● **Your instructions**: Look through the material below and give the number of lines where the string "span" appears, without any other words.

● **Source data**:
☆ ☆ ☆ ☆ ☆ ☆ ☆
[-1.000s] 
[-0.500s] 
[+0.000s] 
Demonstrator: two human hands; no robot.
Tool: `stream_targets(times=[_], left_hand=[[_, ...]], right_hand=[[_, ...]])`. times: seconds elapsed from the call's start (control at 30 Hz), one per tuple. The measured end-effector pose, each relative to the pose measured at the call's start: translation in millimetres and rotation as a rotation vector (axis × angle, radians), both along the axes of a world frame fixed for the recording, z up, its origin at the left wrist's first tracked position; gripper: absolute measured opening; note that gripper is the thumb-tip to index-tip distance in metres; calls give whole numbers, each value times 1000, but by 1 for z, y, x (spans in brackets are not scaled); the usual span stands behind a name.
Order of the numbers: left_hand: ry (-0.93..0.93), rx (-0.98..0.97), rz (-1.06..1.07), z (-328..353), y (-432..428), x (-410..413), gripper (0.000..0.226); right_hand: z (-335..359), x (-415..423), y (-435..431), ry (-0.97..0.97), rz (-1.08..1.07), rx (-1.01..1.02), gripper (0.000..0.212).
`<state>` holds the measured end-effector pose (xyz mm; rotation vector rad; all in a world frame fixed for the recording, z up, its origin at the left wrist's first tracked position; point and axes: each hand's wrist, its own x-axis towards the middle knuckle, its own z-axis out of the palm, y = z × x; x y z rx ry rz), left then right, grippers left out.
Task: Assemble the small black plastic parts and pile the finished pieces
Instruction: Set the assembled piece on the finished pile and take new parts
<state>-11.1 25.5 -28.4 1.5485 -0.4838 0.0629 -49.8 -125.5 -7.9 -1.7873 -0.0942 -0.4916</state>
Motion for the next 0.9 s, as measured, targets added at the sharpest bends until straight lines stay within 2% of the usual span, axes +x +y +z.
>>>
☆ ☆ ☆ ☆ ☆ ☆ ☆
● **Your response**: 2